In 2012, he also had the love of the UK press and public. He was praised for his warm embrace of the then Jamaican PM, Portia Simpson-Miller, and was photographed larking about with Usain Bolt. “He has shown himself to be a natural ambassador, a diplomat in a very real sense – one hug from him has (at least partly) dissipated the bad feeling of generations … It is inconceivable that any other royal could have pulled this off quite so effectively,” gushed the Mail on Sunday.

But that was then, before the British media’s own version of Orwell’s “two minutes hate” became a thing. Now, much of the press sees Harry and Meghan glad-handing and being glad-handed in Jamaica, surfing the love at the premiere of the Bob Marley biopic, and they don’t much like it. “Meghan and Harry pose next to anti-royal Jamaican prime minister who wants to ditch the monarchy and warned Wills and Kate they’ll never be king and queen of his nation – as Charles undergoes prostate surgery and the Princess of Wales recovers in hospital,” thundered the Mail. “The hubris of Harry and Meghan’s Jamaican photoshoot,” snorted the Spectator. “Crown fools: ‘Provocative’ Harry & Meghan spark royal row as they meet Jamaican politicians plotting to oust Charles as head of state,” jeered the Sun.

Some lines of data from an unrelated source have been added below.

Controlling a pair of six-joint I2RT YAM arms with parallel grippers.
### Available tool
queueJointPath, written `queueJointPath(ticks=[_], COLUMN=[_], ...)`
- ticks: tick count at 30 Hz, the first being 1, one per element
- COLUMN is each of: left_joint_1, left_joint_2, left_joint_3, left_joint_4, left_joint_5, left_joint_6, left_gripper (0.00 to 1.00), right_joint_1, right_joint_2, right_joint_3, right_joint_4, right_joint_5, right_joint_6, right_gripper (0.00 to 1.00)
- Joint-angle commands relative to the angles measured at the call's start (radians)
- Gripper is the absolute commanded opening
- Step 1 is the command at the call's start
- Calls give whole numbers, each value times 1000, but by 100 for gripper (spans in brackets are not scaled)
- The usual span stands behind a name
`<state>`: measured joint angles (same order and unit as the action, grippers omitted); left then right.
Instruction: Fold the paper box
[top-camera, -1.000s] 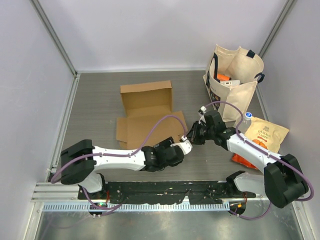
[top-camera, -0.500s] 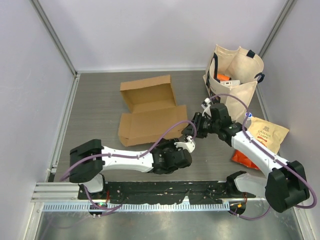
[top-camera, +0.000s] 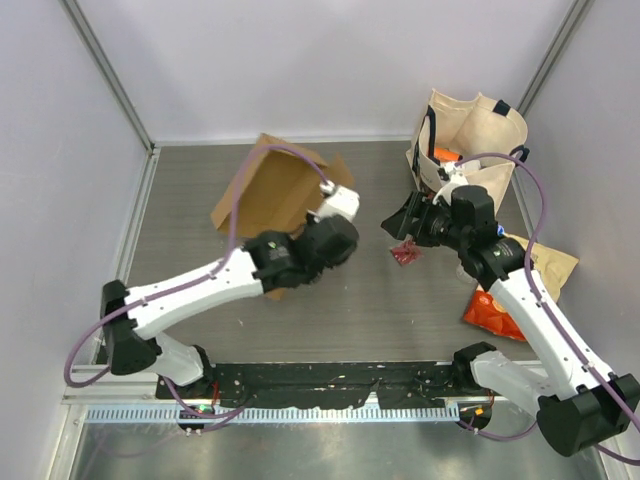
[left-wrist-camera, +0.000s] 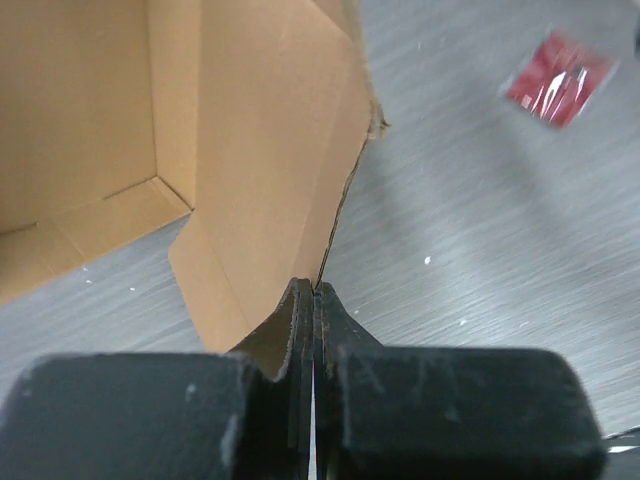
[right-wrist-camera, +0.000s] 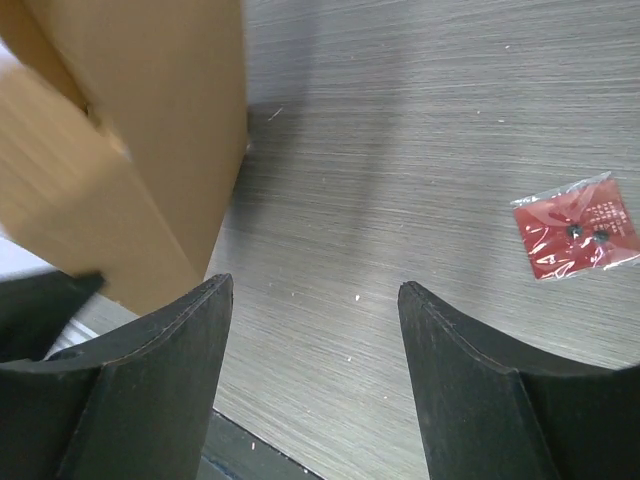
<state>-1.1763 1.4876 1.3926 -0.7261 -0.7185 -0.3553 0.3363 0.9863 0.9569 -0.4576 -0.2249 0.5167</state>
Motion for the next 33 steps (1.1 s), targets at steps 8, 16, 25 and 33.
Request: queueJointPath(ticks=[8,16,25,33], left_joint_1=[458,722,851,957], left_joint_2=[-217,-377,-388,-383], left_joint_3=[157,-55,-66,-110], left_joint_4=[-38,168,226,260], left_joint_5=[436,542,635,771], left_joint_6=[-552,-844,-953,-1001], left_gripper=[0,0,1,0], right_joint_1=[283,558,679,681], right_joint_2=[-9,100,354,546], right_joint_3=[-89,-12,150,321], right_joint_4=[226,321,502,471], right_joint_5=[-29,220,623,895], right_joint_6=[-85,-285,-449,-743], right_gripper=[74,76,71,56])
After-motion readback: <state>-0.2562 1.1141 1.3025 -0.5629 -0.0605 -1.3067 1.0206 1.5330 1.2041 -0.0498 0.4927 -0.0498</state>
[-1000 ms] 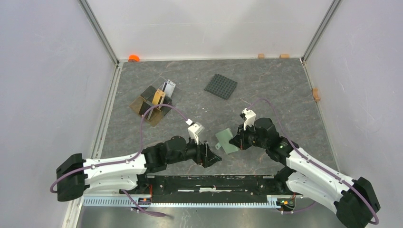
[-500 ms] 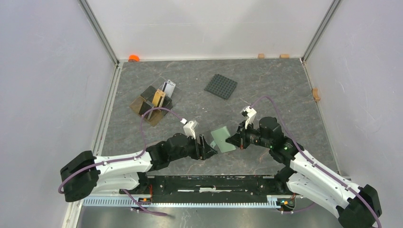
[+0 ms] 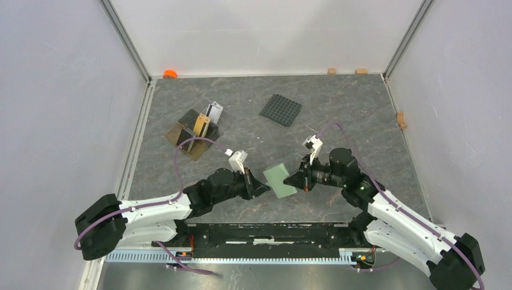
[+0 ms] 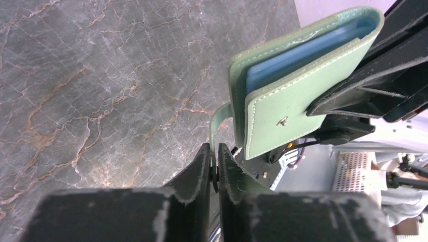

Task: Put the credit cards into the card holder
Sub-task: Open the card holder at the center of the board.

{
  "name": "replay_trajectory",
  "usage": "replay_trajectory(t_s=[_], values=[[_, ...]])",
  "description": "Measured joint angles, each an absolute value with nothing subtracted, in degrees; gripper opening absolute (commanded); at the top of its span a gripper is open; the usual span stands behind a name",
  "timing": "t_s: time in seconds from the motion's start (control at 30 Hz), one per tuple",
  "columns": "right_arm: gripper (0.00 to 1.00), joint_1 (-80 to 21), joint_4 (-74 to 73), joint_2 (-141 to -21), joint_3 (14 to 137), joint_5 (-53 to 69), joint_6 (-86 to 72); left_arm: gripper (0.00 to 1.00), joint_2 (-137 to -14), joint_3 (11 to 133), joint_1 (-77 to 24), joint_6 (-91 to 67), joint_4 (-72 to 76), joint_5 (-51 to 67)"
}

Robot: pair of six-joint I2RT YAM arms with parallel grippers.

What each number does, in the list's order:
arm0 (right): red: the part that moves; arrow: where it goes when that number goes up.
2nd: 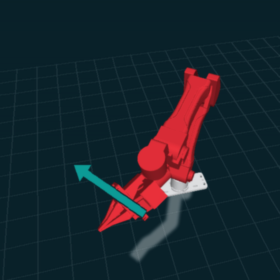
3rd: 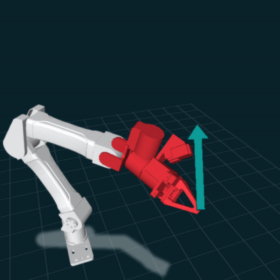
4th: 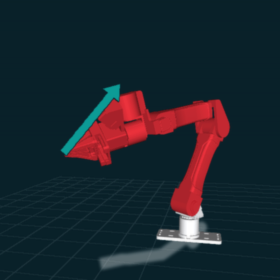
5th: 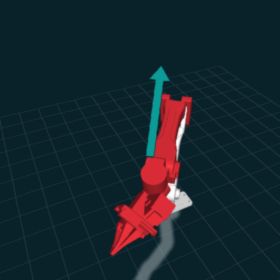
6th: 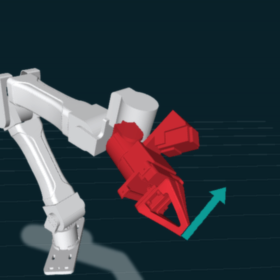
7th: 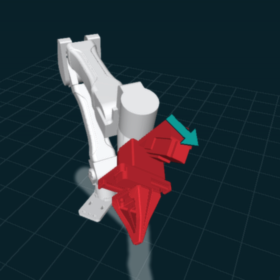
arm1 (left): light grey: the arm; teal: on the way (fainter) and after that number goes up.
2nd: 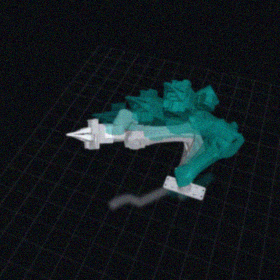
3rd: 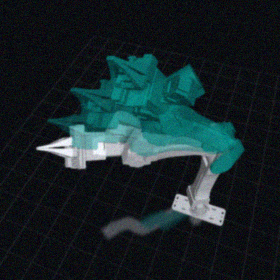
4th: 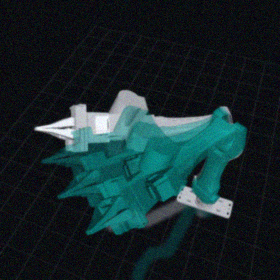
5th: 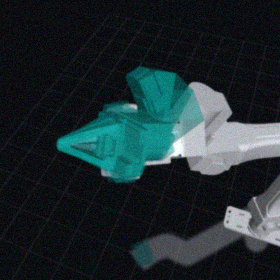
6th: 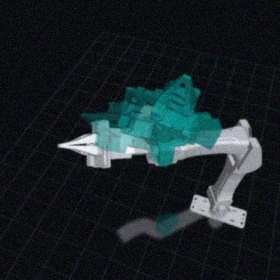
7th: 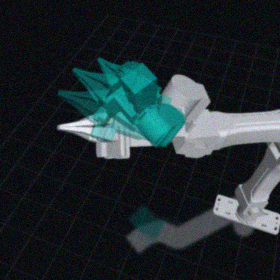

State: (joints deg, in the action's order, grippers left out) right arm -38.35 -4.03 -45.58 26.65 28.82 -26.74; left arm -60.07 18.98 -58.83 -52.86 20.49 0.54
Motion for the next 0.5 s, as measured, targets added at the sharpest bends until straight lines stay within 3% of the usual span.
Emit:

Britain understood Harry’s value and soft power in 2012, so what changed? Answer: Harry fell in love with, and married, a Black woman. That could have been a boon for this country, here and abroad; instead it’s a might-have-been. And what might have been to our reputational benefit is what has been happening in Jamaica.

The UK headlines and sour grapes tell you one thing: we messed up and we know it. Meghan was, and remains, soft-power dynamite, and all we have now is the soft-power kryptonite of Wills and Kate and the Windsor “firm” that spurned her. Still, that’s us: we never miss an opportunity to miss an opportunity.